Baca berita tanpa iklan. Gabung Kompas.com+

Tak Mampu Bayar UMP, Pengusaha Dipersilakan Ajukan Penangguhan

Kompas.com - 27/11/2012, 22:10 WIB
Sandro Gatra

Penulis

JAKARTA, KOMPAS.com — Pemerintah mempersilakan perusahaan yang tidak mampu menerapkan upah minimun provinsi (UMP) yang sudah ditetapkan untuk mengajukan penangguhan kepada kepala daerah. Pengajuannya dengan mengacu Peraturan Menteri Tenaga Kerja dan Transmigrasi.

"Perusahaan-perusahaan yang tidak memiliki kemampuan mencapai angka yang sudah diberikan, maka perusahan itu bisa mengajukan penangguhan," kata Menteri Koordinator bidang Perekonomian Hatta Rajasa seusai rapat terbatas dengan Presiden Susilo Bambang Yudhoyono di Istana Negara, Jakarta, Selasa (27/11/2012).

Rapat terbatas itu membahas berbagai hal mengenai buruh dan investasi. Hadir pula Menteri Tenaga Kerja dan Transmigrasi Muhaimin Iskandar, Menteri Perindustrian MS Hidayat, Kepala Badan Koordinasi Penanaman Modal Chatib Basri, dan jajaran perekonomian lain.

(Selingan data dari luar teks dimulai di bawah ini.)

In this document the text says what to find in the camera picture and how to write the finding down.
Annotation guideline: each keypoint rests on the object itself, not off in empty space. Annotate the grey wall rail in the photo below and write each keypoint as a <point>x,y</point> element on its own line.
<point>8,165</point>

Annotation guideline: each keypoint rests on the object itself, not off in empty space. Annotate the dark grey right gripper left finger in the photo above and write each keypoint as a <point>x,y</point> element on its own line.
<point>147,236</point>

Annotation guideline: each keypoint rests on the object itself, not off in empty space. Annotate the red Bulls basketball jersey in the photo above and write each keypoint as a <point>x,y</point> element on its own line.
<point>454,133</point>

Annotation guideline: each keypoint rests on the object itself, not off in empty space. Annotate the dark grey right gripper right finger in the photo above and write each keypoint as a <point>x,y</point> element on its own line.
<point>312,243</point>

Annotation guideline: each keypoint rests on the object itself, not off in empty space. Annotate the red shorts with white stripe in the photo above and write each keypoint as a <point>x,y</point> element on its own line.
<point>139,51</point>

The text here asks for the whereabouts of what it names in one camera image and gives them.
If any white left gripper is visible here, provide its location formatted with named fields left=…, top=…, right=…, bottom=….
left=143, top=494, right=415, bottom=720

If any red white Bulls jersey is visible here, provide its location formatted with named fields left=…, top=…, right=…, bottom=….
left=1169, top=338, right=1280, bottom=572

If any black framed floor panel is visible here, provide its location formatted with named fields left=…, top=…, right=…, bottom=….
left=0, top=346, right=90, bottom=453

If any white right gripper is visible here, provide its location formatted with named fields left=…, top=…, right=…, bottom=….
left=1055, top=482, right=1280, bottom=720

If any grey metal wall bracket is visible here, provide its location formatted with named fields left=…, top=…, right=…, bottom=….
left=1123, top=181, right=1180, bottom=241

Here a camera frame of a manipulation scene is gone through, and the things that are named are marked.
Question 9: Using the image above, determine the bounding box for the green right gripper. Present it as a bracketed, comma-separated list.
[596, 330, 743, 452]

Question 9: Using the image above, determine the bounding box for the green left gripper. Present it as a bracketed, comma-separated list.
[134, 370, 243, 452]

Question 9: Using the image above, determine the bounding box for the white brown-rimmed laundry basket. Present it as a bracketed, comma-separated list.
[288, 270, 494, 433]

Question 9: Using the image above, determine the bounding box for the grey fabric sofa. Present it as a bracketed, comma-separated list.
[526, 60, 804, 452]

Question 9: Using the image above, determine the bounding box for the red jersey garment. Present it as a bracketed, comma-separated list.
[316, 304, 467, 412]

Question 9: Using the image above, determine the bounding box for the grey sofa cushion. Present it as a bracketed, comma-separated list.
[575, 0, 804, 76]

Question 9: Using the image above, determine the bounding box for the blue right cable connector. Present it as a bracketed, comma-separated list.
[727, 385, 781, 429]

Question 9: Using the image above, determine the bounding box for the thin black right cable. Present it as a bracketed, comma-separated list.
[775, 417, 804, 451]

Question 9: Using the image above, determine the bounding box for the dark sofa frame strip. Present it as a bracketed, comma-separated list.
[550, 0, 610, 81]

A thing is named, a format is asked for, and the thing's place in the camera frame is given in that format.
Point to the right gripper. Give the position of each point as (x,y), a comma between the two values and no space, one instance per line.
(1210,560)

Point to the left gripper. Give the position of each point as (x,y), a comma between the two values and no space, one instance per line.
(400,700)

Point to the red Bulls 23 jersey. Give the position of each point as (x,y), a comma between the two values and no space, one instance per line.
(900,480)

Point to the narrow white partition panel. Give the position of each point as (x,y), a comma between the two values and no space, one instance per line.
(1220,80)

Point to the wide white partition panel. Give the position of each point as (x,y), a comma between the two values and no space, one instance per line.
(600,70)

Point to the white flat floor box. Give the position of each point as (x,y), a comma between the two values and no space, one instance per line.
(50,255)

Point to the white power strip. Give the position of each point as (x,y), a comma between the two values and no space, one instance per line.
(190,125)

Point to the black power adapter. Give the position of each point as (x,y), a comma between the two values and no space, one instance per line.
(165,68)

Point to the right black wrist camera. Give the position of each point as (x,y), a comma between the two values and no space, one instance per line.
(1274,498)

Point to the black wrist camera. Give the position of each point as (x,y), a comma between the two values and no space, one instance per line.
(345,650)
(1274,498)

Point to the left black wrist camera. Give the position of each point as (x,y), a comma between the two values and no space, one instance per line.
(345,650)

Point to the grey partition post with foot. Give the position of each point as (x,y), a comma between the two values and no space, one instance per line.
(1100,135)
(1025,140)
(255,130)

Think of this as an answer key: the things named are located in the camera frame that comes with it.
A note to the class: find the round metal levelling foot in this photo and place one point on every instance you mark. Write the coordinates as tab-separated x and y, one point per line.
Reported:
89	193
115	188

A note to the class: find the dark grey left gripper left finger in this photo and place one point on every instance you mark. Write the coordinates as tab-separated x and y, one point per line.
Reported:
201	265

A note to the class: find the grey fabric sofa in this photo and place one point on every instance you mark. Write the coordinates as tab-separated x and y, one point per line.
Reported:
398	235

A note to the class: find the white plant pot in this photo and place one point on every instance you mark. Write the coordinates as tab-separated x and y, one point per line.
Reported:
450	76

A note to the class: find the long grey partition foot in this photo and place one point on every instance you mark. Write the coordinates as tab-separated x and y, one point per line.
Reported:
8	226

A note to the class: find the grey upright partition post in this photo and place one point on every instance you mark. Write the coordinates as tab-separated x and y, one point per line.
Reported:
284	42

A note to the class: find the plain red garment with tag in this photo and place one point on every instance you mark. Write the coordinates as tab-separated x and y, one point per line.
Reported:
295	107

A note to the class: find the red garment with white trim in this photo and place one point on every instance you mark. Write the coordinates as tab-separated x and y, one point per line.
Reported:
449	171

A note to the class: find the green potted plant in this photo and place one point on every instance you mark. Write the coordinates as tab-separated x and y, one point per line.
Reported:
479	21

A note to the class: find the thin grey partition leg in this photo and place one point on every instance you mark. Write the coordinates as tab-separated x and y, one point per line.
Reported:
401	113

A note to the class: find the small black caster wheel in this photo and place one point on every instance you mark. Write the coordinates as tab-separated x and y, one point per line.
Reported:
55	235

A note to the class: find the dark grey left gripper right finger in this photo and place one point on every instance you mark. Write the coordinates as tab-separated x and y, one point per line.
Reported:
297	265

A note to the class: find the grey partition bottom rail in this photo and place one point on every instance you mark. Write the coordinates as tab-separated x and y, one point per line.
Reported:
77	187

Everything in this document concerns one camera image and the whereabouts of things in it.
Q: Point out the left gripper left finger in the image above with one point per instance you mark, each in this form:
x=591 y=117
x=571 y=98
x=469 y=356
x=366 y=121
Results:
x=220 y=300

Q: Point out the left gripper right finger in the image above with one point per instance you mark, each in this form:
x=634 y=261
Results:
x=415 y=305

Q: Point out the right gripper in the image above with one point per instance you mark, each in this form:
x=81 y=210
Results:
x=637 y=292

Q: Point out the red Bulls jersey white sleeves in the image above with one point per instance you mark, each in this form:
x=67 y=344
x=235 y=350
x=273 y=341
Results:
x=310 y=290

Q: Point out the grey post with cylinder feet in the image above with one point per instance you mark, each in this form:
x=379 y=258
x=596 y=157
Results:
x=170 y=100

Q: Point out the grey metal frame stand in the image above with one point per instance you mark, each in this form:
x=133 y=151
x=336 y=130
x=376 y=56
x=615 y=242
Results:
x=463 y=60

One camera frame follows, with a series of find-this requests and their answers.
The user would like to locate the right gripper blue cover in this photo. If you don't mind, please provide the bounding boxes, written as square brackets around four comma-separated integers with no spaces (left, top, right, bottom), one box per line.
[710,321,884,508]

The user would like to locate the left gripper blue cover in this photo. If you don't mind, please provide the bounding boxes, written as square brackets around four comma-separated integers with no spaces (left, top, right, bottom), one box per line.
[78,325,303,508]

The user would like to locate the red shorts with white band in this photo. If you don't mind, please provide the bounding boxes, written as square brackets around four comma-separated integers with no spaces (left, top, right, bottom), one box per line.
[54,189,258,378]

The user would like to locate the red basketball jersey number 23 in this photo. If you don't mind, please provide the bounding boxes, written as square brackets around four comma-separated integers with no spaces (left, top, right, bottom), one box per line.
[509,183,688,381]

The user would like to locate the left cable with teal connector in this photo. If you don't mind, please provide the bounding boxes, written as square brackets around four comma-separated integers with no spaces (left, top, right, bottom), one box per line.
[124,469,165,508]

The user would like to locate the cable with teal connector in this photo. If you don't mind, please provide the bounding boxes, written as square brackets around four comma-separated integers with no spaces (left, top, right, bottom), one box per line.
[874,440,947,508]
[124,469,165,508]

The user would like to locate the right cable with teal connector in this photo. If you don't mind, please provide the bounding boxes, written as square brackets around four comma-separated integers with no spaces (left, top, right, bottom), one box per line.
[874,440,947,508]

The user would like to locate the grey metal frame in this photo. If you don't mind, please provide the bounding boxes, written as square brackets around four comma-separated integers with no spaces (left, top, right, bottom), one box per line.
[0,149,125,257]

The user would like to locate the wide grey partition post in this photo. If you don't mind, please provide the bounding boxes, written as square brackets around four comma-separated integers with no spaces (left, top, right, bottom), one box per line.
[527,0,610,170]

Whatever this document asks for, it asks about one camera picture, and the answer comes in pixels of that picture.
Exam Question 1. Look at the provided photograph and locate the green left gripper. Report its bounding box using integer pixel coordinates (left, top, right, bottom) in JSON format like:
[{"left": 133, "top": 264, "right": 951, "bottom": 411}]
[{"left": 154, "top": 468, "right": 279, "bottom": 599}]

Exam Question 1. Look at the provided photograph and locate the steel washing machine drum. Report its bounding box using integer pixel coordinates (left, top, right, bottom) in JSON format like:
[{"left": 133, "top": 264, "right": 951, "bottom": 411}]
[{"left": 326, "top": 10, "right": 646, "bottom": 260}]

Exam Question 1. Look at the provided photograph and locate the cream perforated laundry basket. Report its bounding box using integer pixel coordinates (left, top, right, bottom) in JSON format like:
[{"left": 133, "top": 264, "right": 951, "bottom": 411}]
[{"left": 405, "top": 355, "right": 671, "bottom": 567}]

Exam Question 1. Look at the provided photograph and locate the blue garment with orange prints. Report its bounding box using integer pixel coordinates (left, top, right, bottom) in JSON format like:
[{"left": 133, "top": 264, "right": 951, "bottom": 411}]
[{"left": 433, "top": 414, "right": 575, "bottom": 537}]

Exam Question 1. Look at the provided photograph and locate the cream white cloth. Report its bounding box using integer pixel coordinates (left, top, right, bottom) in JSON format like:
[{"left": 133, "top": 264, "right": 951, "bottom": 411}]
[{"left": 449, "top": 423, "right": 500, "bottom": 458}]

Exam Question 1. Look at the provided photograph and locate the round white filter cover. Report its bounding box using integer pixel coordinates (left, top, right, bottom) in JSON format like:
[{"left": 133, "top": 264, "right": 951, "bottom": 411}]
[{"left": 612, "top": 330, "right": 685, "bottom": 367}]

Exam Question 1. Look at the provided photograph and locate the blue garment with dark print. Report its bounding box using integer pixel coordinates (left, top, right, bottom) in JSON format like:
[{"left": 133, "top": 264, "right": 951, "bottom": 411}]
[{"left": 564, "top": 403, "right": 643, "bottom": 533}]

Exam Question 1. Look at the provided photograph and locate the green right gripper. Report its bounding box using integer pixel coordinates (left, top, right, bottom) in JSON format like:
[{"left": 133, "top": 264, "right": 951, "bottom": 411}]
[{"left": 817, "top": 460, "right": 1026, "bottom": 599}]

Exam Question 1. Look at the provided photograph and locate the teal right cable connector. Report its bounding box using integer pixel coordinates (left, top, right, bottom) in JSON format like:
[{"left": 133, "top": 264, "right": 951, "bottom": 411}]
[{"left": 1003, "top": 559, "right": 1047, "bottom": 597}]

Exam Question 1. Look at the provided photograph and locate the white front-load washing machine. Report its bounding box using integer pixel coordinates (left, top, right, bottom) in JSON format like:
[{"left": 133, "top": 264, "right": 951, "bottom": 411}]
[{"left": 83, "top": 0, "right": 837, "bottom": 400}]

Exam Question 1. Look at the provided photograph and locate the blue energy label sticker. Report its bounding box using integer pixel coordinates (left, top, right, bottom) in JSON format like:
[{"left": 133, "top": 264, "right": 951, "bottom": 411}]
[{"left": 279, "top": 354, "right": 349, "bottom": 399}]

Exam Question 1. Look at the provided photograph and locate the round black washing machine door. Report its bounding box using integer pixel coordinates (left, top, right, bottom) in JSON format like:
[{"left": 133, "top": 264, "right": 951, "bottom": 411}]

Hidayat mengatakan, hingga saat ini, sudah ada 25 provinsi yang sudah menetapkan UMP tahun 2013. Khusus UMP di DKI Jakarta, Jawa Timur, dan Kalimantan Timur kenaikan UMP di atas 30 persen. Provinsi lainnya di kisaran 20 persen. Saat ini, kata dia, UMP di DKI dan kota sekitarnya yang menjadi masalah.

Untuk usaha kecil dan menengah, kata Hidayat, tidak diwajibkan menerapkan UMP. Penangguhan pelaksanaan UMP, kata dia, difokuskan untuk usaha di tiga sektor, yakni industri garmen, sepatu, dan tekstil lantaran keuntungannya tidak besar.

"Mereka diminta untuk bipartit terlebih dulu kemudian mengajukan penanguhan kepada Gubernur dan Menakertrans. Kita atur peraturan supaya 14 hari sejak dia ajukan bisa diputuskan. Setelah diteliti, bahwa labour intensive industry profit marginnya tidak besar. Sebab, bila terjadi sesuatu, karyawannya terkena," kata Hidayat.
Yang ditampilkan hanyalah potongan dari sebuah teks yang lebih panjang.